III. METODE PENELITIAN 3.1. Lokasi Penelitian

Penelitian ini dilaksanakan periode tahun 2009-2010 pada kawasan pengembangan perhutanan sosial yaitu Hutan Kemasyarakatan HKm di Pulau Lombok Propinsi Nusa Tenggara Barat. Pemilihan lokasi penelitian ditentukan secara purposive sampling yaitu tersebar pada ketiga Kabupaten di Pulau Lombok dengan ketentuan bahwa pada kebupaten tersebut dikembangkan Pembangunan Hutan Kemasyarakatan. Adapun wilayah kabupaten sampel tersebut adalah Kabupaten Lombok Barat, Lombok Tengah dan Lombok Timur.

3.2. Rancangan Penelitian

Penelitian ini menggunakan pendekatan metode gabungan atau kombinasi antara penelitian deskriptif - partisipatif - eksploratif.

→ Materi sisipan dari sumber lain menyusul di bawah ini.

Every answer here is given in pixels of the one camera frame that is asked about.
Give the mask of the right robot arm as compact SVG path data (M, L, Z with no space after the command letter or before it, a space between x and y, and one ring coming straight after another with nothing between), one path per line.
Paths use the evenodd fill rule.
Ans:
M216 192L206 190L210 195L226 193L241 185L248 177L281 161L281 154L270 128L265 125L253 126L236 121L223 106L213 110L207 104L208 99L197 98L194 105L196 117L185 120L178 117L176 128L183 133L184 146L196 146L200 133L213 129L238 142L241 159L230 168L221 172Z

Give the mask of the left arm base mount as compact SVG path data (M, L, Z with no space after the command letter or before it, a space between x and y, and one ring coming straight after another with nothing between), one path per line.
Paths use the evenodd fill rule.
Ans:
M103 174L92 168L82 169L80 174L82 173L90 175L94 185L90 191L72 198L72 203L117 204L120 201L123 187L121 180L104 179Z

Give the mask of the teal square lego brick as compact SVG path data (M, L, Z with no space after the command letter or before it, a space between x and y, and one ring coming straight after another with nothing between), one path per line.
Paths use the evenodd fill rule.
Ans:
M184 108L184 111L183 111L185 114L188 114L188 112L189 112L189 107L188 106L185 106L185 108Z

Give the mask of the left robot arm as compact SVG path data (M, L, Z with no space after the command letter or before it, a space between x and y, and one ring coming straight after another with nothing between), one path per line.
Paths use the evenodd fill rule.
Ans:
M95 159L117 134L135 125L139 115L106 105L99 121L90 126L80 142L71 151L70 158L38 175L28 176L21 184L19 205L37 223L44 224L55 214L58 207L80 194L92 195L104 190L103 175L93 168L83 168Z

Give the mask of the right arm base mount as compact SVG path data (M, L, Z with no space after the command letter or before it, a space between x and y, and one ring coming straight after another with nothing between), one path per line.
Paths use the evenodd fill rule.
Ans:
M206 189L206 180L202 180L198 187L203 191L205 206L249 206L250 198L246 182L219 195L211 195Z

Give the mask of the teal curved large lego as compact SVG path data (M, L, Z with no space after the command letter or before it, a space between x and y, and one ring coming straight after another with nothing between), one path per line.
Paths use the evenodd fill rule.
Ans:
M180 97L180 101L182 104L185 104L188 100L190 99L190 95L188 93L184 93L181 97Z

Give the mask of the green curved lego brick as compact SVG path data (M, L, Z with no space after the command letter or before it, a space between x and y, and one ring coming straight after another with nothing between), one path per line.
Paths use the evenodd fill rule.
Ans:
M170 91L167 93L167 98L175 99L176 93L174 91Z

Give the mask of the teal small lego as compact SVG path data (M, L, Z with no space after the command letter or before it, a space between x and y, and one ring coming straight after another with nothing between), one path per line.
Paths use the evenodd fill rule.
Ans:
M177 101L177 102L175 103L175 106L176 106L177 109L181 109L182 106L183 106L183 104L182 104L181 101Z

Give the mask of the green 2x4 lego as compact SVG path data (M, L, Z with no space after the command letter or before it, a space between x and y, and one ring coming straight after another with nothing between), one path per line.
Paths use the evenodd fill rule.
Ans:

Metode deskriptif merupakan metode yang mengkaji dan memecahkan persoalan serta memberikan interpretasi dari fakta yang ada saat ini Nazir 1998. Metode deskriptif ini dilengkapi dengan daftar pertanyaan dan melalui wawancara mendalam dilakukan secara reflektifsubyektif untuk menemukan faktor-faktor dominan yang menentukan persoalan atau permasalahan dan memberikan interpretasi terhadap permasalahan yang ada sekarang. Selanjutnya metode partisipatif merupakan metode penelitian yang memberikan kesempatan penuh pada responden pakar dalam memberikan pendapat sebagai masukan dalam penyusunan model. Kemudian penelitian eksploratif yaitu metode penelitian mengkaji dan mengungkapkan sesuatu dari lapangan sebagai suatu temuan.- temuan yang dapat digunakan untuk menyusun model dan menarik kesimpulan Messerschmidt 1995. 3.2.1. Metode Pengumpulan Data 3.2.1.1. Teknik Pengumpulan Data a. Observasi yaitu pengumpulan data melalui kunjungan dan penilaian langsung kelapangan terhadap kondisi biofisik kawasan Hutan Kemasyarakatan HKm dan kondisi sosial ekonomi masyarakat pada kawasan HKm.